▶ **Activity**
The reply must repeat the listing below exactly and carry none of its pictures.

======== Given material ========

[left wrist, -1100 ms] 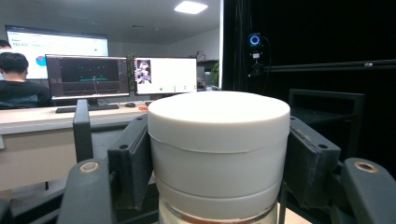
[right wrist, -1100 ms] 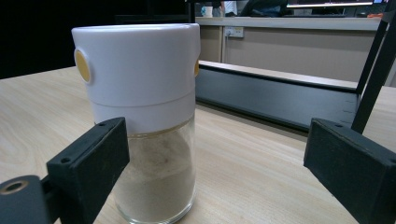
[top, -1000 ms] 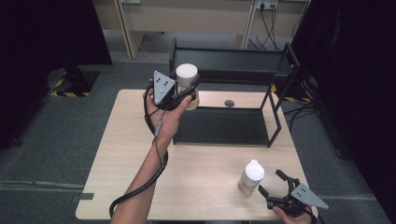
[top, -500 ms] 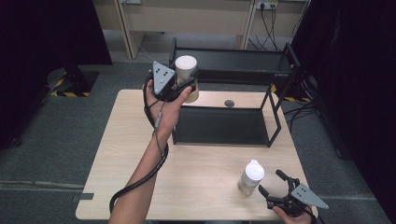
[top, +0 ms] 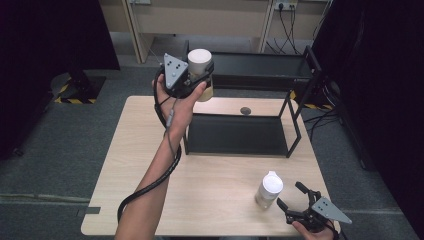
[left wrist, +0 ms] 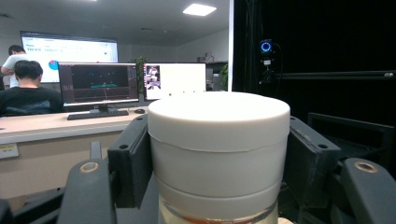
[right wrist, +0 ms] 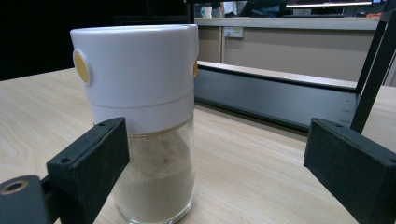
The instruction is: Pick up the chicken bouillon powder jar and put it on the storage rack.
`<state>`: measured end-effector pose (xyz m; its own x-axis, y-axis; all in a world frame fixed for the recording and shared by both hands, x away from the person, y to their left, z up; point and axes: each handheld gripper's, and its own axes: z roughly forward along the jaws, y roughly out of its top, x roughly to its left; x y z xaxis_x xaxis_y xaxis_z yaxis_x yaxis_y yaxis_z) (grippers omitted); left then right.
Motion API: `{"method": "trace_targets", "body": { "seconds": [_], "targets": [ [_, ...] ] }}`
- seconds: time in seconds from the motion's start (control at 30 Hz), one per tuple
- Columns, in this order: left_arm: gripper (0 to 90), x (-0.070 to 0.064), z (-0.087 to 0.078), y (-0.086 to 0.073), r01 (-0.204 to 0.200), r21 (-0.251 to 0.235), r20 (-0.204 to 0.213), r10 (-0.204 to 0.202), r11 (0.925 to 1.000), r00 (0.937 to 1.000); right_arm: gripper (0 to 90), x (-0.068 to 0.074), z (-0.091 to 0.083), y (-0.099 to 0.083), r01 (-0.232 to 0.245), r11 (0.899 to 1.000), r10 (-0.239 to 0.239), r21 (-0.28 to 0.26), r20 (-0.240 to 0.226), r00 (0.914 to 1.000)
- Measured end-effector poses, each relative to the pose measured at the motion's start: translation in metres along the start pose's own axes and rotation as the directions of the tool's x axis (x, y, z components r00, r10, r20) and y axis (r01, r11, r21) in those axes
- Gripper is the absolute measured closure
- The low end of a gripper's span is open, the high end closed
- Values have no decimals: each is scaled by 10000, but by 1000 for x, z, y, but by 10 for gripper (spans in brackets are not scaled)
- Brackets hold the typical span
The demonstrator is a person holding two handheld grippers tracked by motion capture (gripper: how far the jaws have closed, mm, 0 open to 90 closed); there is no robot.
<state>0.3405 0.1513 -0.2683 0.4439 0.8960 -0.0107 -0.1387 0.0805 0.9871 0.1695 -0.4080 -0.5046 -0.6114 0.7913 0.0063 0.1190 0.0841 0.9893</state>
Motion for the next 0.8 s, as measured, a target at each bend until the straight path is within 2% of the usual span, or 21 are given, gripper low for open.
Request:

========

▶ **Final answer**
[left wrist, -1100 ms] 
[right wrist, -1100 ms] 
[top, -1000 ms] 
[top, -500 ms] 
[top, +0 ms] 
[left wrist, +0 ms] 
[right wrist, +0 ms] 
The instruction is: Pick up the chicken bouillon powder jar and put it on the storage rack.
`<state>`: measured end-effector pose (xyz m; its own x-axis, y-axis; all in a world frame fixed for the recording and shared by both hands, x away from the person, y to their left, z up; point and axes: each handheld gripper's, and its own axes: z roughly forward along the jaws, y roughly out of its top, x roughly to its left; x y z xaxis_x xaxis_y xaxis_z yaxis_x yaxis_y yaxis_z) (grippers omitted); left then right.
Motion API: `{"method": "trace_targets", "body": { "seconds": [_], "targets": [ [_, ...] ] }}`
- seconds: time in seconds from the motion's start (control at 30 Hz), one per tuple
- Columns, in this order: left_arm: gripper (0 to 90), x (-0.070 to 0.064), z (-0.087 to 0.078), y (-0.086 to 0.073), r01 (-0.204 to 0.200), r21 (-0.251 to 0.235), r20 (-0.204 to 0.213), r10 (-0.204 to 0.202), r11 (0.925 to 1.000), r00 (0.937 to 1.000); right_arm: gripper (0 to 90), x (-0.068 to 0.074), z (-0.091 to 0.083), y (-0.099 to 0.083), r01 (-0.232 to 0.245), r11 (0.899 to 1.000), r10 (-0.239 to 0.239), r21 (-0.28 to 0.26), r20 (-0.240 to 0.226), r00 (0.914 to 1.000)
- Measured end-effector poses, each relative to the pose measured at the motion's start: translation in metres along the start pose's own axes and rotation as the directions of the tool's x axis (x, y, z components r00, r10, r20) and y axis (r01, r11, r21) in those axes
- Gripper is the absolute measured closure
- The low end of a gripper's span is open, the high end closed
- Values have no decimals: each is scaled by 10000, but by 1000 for x, z, y, but by 10 for gripper (spans in brackets are not scaled)
- Brackets hold the typical span
The demonstrator is a person holding two handheld grippers tracked by motion capture (gripper: how far the jaws have closed, mm, 0 open to 90 closed); there is no robot.
<state>0.3405 0.1513 -0.2683 0.4439 0.8960 -0.0107 -0.1387 0.0805 0.9871 0.1695 -0.4080 -0.5046 -0.6114 0.7913 0.0063 0.1190 0.0841 0.9893</state>
Motion for the next 0.8 s, as measured, a target at each bend until the straight path is within 2% of the usual span, or 21 are given, gripper low for open.
Request:

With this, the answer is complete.